Libertarianism had been around in the United States a long time before this but not as a serious part of party politics until the mid-20th century. So essentially you get a generation of libertarians welcomed with open arms into the Republican Party. They came to conflict with pretty much every other wing of the party soon ( though they were mobilized as Republicans a whole generation before, say, Evangelicals ), but mostly I would say the momentum starts from there. The first generation of modern Libertarians were Republicans, and so their kids naturally will be, too.

u/omaolligain · 1 pointr/AskSocialScience

Legislatures polarize. People do not.


And yes, legislatures (and the congress) have polarized substantially. DW-NOMINATE data on legislative voting behavior demonstrates a recent trend towards a highly polarized congress. Not all state legislatures are as polarized (see Shor-McCarty) but nationally this is certainly the case. DW-NOMINATE has put out this great video (you can see it on youtube here) that demonstrates the ideological movement of legislators in congress over time (from the 1st to the 111th legislature).

What we see amongst the voter however is maybe more of a faux-dealignment. Which is to say that people claim to identify less with either political party thusly, reporting themselves as being "independent". We can see this trend clearly in the surveys (see 2015 Gallup Poll).

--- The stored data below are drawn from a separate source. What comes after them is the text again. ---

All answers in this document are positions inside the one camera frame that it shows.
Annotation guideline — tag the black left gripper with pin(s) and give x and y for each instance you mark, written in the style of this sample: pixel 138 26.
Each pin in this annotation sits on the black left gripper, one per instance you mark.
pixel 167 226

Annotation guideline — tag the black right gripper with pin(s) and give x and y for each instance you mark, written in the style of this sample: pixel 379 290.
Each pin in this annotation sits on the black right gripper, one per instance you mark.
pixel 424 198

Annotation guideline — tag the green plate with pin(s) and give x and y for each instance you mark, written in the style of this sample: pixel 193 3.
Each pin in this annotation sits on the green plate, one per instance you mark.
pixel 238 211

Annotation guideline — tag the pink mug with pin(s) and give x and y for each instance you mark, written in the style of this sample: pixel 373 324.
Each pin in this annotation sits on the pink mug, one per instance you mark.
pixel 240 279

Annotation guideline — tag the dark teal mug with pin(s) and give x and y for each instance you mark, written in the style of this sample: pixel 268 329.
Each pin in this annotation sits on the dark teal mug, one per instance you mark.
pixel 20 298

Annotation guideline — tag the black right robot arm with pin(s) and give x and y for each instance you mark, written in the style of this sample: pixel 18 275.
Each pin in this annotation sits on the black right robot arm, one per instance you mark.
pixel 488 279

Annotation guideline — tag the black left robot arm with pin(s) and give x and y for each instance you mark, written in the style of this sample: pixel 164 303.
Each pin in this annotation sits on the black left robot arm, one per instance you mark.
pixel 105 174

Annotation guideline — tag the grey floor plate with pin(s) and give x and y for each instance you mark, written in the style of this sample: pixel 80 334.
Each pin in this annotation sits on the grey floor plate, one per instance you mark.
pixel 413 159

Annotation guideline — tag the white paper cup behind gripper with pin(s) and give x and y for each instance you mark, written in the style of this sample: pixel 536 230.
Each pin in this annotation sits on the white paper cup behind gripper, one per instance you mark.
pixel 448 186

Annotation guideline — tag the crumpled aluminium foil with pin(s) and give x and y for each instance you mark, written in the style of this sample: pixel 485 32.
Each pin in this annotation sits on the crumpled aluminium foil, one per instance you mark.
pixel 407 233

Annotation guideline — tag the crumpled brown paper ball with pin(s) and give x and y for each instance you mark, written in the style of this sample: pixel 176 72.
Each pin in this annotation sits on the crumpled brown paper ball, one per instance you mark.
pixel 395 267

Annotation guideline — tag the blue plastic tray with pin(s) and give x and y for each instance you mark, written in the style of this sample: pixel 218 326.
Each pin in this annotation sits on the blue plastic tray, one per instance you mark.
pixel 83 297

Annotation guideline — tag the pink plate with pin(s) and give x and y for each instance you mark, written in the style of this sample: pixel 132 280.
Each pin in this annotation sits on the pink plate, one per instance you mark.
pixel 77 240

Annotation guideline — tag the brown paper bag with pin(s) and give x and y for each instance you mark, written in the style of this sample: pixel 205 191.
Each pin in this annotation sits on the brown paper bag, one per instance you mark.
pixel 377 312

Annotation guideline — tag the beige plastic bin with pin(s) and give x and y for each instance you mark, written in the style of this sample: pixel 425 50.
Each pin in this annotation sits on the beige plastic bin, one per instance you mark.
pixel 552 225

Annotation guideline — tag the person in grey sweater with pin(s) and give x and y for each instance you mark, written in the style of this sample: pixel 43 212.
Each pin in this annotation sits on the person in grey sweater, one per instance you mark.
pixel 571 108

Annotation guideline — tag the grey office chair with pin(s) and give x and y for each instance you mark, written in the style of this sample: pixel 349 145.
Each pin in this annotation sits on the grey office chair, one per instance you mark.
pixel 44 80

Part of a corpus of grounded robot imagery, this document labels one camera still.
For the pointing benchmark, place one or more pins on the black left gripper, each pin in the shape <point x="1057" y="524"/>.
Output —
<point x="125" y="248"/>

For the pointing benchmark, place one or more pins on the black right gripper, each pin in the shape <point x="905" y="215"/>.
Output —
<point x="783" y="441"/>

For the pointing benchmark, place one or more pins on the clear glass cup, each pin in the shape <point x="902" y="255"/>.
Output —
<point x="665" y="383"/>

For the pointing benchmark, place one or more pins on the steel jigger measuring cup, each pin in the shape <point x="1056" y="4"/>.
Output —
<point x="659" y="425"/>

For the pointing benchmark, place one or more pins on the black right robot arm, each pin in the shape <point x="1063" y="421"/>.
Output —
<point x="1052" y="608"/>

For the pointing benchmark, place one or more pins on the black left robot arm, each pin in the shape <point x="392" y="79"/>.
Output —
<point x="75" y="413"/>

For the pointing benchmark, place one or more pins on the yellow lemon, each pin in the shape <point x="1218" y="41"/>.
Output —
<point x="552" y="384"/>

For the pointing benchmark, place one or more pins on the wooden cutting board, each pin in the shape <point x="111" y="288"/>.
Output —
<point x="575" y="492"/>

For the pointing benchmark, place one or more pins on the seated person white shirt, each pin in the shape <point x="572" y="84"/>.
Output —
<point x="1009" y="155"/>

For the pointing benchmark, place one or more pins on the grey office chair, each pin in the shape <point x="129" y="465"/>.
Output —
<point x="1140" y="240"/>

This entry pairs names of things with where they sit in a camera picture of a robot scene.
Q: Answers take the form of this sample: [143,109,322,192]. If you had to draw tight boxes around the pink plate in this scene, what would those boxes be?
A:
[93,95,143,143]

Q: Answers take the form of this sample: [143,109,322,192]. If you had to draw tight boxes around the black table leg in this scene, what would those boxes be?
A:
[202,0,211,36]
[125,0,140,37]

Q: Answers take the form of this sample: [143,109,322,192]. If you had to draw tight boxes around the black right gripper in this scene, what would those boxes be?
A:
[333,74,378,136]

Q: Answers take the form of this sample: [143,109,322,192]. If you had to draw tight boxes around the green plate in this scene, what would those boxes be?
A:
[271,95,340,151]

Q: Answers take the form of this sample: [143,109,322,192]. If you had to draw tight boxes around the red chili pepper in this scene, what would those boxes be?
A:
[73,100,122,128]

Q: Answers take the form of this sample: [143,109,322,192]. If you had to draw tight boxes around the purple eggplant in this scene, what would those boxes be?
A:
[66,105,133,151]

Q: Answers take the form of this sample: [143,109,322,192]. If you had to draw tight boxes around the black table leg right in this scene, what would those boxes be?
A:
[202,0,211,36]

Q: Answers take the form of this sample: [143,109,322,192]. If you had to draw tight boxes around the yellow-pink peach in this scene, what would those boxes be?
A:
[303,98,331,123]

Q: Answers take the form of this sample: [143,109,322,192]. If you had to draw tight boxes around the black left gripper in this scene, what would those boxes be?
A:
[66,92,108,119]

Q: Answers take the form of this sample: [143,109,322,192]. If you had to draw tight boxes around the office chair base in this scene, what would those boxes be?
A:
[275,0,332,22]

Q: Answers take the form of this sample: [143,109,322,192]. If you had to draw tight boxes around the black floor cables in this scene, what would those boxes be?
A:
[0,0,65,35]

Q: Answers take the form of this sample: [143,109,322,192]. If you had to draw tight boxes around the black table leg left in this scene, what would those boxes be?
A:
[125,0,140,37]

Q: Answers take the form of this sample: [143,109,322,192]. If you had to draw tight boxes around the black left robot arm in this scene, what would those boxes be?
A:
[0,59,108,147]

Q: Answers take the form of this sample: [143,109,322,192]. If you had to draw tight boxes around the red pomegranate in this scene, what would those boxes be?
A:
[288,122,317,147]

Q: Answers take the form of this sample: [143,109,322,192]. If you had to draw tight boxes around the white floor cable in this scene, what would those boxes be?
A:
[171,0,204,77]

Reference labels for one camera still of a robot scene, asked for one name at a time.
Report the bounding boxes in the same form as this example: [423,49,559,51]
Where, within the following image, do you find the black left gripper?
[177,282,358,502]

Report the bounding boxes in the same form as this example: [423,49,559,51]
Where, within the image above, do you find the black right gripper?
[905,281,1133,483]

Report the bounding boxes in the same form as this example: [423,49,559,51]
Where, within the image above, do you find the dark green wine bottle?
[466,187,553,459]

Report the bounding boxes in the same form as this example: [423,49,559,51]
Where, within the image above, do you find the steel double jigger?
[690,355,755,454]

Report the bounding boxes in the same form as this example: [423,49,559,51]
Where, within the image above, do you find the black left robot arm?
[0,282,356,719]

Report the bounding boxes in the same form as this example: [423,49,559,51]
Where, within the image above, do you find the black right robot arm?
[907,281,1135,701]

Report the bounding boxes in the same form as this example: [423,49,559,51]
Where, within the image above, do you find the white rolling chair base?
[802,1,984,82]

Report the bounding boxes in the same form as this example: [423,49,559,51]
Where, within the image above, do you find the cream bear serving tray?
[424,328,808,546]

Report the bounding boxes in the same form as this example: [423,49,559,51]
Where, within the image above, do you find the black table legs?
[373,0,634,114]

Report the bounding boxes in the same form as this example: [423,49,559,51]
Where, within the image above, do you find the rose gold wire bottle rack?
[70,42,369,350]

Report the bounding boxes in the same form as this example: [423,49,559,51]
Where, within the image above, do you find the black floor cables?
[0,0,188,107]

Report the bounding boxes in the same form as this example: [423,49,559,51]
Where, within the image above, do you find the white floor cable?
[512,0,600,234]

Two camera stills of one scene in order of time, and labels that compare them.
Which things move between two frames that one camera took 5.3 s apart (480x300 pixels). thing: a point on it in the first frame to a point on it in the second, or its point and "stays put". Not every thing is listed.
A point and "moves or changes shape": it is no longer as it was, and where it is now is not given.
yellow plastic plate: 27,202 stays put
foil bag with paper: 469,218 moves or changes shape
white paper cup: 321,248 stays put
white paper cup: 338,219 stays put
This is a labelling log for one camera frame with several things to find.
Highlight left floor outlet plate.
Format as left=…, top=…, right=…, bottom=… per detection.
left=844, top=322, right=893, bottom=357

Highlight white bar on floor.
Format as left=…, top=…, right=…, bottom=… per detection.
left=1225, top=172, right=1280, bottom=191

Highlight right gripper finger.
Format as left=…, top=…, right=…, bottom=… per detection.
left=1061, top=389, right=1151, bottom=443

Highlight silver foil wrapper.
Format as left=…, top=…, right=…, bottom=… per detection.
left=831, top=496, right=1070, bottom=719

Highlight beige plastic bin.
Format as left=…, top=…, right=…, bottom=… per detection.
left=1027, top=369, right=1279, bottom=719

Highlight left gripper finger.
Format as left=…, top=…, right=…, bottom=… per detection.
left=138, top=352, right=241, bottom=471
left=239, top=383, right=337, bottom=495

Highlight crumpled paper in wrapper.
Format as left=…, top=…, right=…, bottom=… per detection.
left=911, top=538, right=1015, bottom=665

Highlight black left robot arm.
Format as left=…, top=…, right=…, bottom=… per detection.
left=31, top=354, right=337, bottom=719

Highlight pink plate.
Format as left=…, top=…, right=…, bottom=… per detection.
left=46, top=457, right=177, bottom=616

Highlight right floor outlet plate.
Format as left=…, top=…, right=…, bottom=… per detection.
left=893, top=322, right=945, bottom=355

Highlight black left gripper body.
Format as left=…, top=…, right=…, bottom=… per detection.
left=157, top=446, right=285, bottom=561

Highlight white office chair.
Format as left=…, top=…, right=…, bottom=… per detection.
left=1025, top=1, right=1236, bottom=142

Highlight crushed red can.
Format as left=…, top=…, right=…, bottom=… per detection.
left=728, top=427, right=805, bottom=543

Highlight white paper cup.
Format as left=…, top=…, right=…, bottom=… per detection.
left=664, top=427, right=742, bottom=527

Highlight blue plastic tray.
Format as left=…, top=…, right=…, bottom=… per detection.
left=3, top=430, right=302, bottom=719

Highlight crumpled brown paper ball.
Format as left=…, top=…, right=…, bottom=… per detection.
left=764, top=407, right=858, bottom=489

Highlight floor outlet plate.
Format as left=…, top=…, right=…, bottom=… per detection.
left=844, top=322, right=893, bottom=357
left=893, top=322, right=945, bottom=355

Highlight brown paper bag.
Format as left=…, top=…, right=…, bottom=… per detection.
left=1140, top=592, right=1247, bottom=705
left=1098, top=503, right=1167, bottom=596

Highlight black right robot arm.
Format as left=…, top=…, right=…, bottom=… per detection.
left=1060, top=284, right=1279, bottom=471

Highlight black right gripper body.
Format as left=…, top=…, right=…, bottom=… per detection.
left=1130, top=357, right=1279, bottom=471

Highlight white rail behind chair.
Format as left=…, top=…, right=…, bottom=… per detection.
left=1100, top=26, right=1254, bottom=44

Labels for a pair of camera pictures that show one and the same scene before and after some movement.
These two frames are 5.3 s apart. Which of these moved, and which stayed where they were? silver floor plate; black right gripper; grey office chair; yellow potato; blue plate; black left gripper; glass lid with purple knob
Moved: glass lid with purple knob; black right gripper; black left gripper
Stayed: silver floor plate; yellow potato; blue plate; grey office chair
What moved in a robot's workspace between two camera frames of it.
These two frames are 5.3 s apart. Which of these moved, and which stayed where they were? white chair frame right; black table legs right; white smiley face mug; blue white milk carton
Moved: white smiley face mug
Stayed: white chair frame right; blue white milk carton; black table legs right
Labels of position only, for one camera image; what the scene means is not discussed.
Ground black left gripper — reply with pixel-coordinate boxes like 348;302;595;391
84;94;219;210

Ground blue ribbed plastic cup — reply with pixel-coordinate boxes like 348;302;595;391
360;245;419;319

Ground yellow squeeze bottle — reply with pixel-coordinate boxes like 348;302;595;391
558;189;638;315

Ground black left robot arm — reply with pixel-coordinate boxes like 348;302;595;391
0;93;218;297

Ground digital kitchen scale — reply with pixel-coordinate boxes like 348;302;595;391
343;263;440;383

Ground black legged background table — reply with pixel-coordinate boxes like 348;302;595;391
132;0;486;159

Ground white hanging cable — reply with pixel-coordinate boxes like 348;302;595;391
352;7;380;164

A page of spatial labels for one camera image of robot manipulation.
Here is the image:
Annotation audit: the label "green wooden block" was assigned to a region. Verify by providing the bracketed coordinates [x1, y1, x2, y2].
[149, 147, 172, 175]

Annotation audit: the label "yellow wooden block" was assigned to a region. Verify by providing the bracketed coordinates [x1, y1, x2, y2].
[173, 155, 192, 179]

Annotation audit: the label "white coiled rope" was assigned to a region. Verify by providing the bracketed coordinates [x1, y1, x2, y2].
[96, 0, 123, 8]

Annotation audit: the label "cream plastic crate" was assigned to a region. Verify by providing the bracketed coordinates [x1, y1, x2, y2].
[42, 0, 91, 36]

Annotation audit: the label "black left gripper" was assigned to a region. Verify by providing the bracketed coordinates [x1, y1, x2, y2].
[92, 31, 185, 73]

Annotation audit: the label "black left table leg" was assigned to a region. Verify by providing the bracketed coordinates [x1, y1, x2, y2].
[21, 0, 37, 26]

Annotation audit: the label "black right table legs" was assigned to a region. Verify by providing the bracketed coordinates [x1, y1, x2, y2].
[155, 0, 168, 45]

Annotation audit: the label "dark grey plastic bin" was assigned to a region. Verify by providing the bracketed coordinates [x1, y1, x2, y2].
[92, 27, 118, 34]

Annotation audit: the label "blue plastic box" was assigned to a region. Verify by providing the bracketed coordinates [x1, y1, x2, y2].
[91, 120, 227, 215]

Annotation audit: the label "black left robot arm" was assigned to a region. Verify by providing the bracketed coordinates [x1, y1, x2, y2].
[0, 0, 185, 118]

However the prevailing models of electoral behavior cast a great deal of doubt on this being anything more than the electorate signally displeasure (perhaps over legislative polarization) while otherwise doing what they've always done. Campbell et al.'s The American Voter (which is the seminal electoral behavior work in contemporary american political science) argues that partisan identification is so stable that it is essentially inherited via a process of socialization and from one's own parents. They then go on to point out that all political preferences and decisions are then viewed through that inherited partisan lens. So while we see people self-reporting less affiliation with either party than we did before we don't see people behaving any differently. In fact, when we consider partisan leanings amongst independents (meaning: whether independents "lean democrat" or "lean republican") we don't see any added likelihood of the voters "switching" parties. In fact, we see most independents consistently vote for one party or the other based on their leanings in precisely the way Campbell's model suggested they would.


Sources:

DW-NOMINATE - national polarization data

Shor-McCarty - state polarization data

Campbell et al. 1960. The American Voter

Additional reading:

V.O. Key. 1966. Responsible Electorate

u/djscrub · 0 pointsr/politics

Are you positing the premise that most voters select a candidate based on the relationship between their views and the policies the candidate espouses? In fact, only a tiny percentage of people vote this way. Most people vote strictly along party lines, even if they claim to be "independent," and during primaries respond only to name recognition and one or two valence issues, which are typically very abstract (e.g., small government, gun control reform, lower taxes). In addition, they are often wrong about their chosen candidate's actual opinions on these valence issues.

Academic sources:

Baldassarri & Gelman, "Partisans Without Constraint: Political Polarization and Trends in American Public Opinion"
Fenno, Senators on the Campaign Trail: The Politics of Representation
Jacobson, A Divider, Not a Uniter: George W. Bush and the American People
Mair, Party System Change: Approaches and Interpretations

This view, that issues have very little impact on the decisions of individual voters absent a rare systemic shock (such as the Great Depression, the Civil War, etc.), is called the Michigan Model, after its origin in the National Election Studies at the University of Michigan and the seminal text The American Voter. Some modern scholars have attempted to criticize this model, but statistically, it has generally held true. For a look at some of these attempts, one decent source is "Choice, Context, and Consequence: Beaten and Unbeaten Paths Toward a Science of Electoral Behavior" by Paul Allen Beck, excerpts from which are available on Google Books here.